Le comité qui supervise les dépenses de la Chambre des communes a autorisé les députés à faire passer pour des frais officiels des dépenses liées à la nourriture, aux boissons non alcoolisées et même aux décorations d’une fête de Noël, un «feu vert» que les législateurs eux-mêmes ont remis en question pour des raisons éthiques.
L’Autorité indépendante des normes parlementaires (Ipsa) a approuvé ces dépenses, arguant que les députés européens travaillent dans un environnement «difficile» et peuvent «récompenser leur personnel» par une fête «modeste». Il a souligné que l’alcool n’est pas inclus et que toutes les dépenses, pour lesquelles des budgets déjà approuvés seront utilisés, seront publiées à une date ultérieure, selon la BBC.
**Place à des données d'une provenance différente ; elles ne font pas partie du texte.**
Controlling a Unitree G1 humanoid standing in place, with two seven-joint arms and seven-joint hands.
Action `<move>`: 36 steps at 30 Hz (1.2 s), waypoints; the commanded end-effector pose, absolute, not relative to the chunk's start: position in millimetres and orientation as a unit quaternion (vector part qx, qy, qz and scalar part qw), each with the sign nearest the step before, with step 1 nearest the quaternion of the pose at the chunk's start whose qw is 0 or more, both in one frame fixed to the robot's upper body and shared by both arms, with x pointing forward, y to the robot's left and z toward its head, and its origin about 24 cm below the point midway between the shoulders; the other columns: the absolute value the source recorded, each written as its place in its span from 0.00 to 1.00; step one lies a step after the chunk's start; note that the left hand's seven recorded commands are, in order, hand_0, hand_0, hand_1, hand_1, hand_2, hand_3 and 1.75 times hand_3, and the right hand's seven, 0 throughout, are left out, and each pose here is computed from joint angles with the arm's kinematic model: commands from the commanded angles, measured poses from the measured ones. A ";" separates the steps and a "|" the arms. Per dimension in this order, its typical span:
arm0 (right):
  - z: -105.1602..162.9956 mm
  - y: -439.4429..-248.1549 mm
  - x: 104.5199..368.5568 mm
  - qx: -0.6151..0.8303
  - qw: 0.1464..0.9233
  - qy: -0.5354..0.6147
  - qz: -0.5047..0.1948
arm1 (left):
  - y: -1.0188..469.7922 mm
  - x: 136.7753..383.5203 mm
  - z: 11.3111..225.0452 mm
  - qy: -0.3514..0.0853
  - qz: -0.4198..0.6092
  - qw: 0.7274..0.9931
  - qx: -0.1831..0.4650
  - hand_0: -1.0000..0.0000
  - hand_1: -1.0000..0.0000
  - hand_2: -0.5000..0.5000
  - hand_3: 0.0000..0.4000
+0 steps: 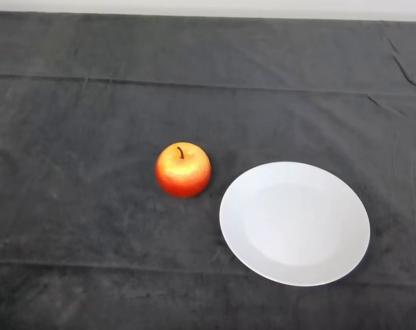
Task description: Move the apple to the plate
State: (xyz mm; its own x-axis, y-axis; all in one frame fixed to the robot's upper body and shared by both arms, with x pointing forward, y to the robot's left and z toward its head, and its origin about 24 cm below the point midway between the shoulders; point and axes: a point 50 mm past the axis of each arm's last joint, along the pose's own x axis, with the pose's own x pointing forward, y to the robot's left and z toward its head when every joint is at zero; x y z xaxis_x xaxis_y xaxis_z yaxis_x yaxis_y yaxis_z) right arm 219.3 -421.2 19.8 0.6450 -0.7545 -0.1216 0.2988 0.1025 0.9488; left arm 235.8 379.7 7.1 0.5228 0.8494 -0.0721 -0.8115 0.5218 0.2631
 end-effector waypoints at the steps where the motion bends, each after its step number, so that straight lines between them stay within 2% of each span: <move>1: 26.4 -423.8 221.8 0.560 0.711 -0.221 -0.364 | 377.2 239.0 6.5 0.101 0.477 0.868 0.091 1.00 1.00 0.50 0.00; 21: 26.4 -423.8 221.8 0.560 0.711 -0.221 -0.364 | 379.0 242.9 15.3 0.081 0.479 0.868 0.109 1.00 1.00 0.50 0.00; 36: 26.4 -423.8 221.7 0.560 0.711 -0.221 -0.364 | 384.1 251.8 40.9 0.018 0.478 0.864 0.157 1.00 1.00 0.50 0.00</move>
Toutefois, l’idée n’a pas été bien accueillie par les groupes politiques, dans un pays qui a encore dans sa mémoire récente les scandales nés des réunions organisées par l’ancien premier ministre Boris Johnson au plus fort de la pandémie de COVID-19.
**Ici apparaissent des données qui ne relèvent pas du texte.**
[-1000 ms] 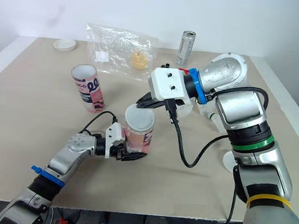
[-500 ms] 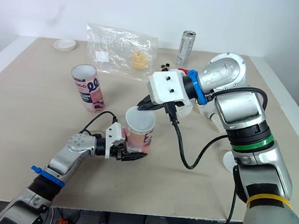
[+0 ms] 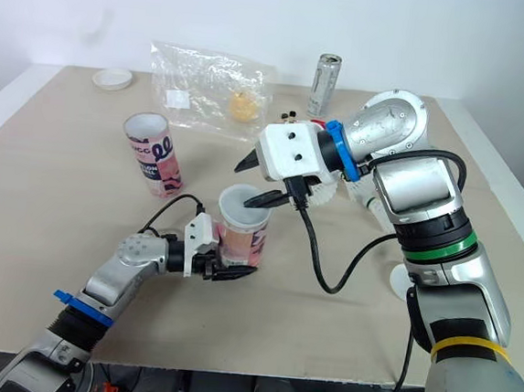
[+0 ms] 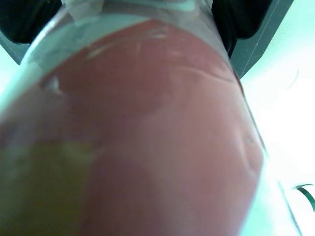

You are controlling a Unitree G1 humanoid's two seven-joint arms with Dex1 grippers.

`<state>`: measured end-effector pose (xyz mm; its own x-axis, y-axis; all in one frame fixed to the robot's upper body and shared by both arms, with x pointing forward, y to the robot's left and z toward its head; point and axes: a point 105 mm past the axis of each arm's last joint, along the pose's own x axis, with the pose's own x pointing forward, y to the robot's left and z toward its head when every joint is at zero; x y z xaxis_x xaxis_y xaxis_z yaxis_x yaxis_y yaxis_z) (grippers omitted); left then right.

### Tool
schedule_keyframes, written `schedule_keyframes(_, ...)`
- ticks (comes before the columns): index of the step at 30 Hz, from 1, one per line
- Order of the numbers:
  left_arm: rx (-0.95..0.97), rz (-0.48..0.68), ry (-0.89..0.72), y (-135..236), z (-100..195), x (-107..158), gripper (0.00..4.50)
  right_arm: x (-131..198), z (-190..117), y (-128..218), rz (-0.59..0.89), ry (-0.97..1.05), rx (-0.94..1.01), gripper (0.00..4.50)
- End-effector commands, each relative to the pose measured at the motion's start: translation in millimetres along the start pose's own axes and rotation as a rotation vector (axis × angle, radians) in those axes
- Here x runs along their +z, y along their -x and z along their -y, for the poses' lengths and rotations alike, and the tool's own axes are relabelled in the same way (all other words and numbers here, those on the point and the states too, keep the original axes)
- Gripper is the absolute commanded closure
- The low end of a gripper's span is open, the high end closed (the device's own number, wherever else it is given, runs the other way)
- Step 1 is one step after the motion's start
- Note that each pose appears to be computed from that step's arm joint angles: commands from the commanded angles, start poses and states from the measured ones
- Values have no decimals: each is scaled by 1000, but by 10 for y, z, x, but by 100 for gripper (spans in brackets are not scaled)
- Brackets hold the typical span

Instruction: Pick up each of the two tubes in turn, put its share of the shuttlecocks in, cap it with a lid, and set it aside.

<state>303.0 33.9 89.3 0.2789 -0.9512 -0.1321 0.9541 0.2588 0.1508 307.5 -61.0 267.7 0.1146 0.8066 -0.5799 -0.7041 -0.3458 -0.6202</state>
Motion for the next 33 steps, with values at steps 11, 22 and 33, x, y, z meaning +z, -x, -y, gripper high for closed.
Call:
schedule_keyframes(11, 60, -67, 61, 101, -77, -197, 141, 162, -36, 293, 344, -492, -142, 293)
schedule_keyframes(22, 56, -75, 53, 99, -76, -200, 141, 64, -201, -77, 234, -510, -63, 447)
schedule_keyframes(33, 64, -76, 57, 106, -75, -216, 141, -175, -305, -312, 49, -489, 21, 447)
Un porte-parole de Downing Street a déjà précisé que le premier ministre, Rishi Sunak, ne demandera pas d’argent pour organiser une fête avec son équipe, tandis que les travaillistes et les libéraux-démocrates trouvent l’idée «inappropriée», étant donné la situation économique délicate marquée par la hausse généralisée des prix.
L’Ipsa a été créée par le Parlement britannique pour assurer un contrôle externe des dépenses des députés, suite à une controverse en 2009.